Controlling cut generation in the root node setting the CutPasses parameter
AnsweredHi,
I'm developing a Branch-and-cut algorithm, where I add user specific cuts and lazy constraints through a callback. I have encountered the problem that the cut generation in the root node seems to abort prematurely. I've been reading the responses in the following thread: https://groups.google.com/forum/#!topic/gurobi/_JUHVqdNy7s suggesting to set the CutPasses parameter sufficiently high in order to override the default heuristic abort criterion in Gurobi. However, setting this to it's maximum level I still encounter the same problem.

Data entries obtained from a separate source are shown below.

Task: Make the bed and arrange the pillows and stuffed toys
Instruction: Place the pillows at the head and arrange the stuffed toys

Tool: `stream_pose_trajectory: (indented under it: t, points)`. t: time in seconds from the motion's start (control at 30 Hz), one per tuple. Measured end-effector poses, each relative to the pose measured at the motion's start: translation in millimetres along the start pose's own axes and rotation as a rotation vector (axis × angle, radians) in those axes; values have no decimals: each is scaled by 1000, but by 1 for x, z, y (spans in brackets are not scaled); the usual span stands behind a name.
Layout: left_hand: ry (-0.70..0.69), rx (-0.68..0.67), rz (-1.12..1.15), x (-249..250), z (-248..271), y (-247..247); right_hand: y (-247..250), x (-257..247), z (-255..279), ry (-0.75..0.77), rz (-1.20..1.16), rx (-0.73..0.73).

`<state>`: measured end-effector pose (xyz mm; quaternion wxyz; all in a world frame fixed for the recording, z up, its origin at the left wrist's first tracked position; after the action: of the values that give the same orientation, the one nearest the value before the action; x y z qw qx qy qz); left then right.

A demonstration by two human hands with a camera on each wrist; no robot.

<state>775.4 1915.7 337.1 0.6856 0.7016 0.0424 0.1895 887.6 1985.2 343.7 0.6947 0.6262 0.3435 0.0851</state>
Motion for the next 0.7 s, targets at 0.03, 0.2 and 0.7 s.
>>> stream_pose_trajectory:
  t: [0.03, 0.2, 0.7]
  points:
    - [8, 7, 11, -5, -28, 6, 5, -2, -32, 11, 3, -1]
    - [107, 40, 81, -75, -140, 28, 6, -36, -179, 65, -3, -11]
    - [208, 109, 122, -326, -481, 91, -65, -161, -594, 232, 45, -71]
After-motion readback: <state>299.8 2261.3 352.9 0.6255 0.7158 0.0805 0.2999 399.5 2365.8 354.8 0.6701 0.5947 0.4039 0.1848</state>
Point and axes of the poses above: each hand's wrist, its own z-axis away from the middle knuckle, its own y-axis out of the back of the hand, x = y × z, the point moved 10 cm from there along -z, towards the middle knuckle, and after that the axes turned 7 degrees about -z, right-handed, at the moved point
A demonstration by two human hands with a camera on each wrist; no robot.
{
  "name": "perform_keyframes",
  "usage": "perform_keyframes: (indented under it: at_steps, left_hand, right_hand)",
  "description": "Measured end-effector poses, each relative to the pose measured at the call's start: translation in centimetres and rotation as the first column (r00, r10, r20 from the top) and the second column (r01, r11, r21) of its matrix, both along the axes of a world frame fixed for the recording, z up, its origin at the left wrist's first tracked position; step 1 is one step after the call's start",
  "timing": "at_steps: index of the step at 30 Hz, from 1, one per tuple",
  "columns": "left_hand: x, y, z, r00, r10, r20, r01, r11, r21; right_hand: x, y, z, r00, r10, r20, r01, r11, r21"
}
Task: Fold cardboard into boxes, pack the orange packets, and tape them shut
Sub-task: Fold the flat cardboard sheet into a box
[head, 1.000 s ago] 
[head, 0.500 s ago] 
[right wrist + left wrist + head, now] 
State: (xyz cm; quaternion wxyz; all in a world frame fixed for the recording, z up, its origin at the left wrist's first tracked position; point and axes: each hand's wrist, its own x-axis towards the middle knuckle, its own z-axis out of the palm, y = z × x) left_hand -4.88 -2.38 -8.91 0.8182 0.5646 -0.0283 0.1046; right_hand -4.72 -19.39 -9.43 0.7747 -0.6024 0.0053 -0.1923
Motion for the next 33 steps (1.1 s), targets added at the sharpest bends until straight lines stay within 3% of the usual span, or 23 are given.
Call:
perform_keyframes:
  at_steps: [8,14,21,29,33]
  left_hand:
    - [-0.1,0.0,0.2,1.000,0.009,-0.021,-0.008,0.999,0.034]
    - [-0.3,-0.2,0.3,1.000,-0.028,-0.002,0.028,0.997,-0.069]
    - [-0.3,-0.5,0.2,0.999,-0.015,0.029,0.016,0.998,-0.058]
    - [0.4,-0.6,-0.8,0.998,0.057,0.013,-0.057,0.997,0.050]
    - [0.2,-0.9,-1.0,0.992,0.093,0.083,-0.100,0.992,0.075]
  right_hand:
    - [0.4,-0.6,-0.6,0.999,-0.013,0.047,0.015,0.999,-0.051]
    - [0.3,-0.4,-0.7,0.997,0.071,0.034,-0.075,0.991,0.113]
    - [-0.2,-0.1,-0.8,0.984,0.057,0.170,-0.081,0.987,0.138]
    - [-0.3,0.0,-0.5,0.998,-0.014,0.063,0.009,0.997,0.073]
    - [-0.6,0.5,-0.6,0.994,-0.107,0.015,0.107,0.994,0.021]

Currently I have three types of cuts, where the first type is fast to separate and the two last ones are slow to separate. Therefore, I would like to run a sequential separation routine where I first check for type 1 cuts, if none are found check for type 2 cuts, if none are found check for type 3 cuts, if none are found start branching. Setting the CutPasses parameter to it's maximum level I would expect the algorithm to go through all checks before starting to branch, but instead it will sometimes start branching immediately after adding a cut of type 1 without even checking for the other cut types.
Therefore, it seems to me that the heuristic abort criterion in Gurobi is still active, namely that the cut generation will abort once the marginal improvement of the objective value of the LP-relaxation (or the dual bound of the MILP problem) is below a given limit when adding a cut. If I have understood this correctly, does that mean the CutPasses parameter only overrides the abort criterion for the Gurobi-internal cuts, and not for the user specific callback cuts? Thus starting to branch as soon as no more Gurobi-internal cuts are added to the model, or the marginal improvement from the user specific cuts are too small.
I'm grateful for any feedback or clarification regarding this matter.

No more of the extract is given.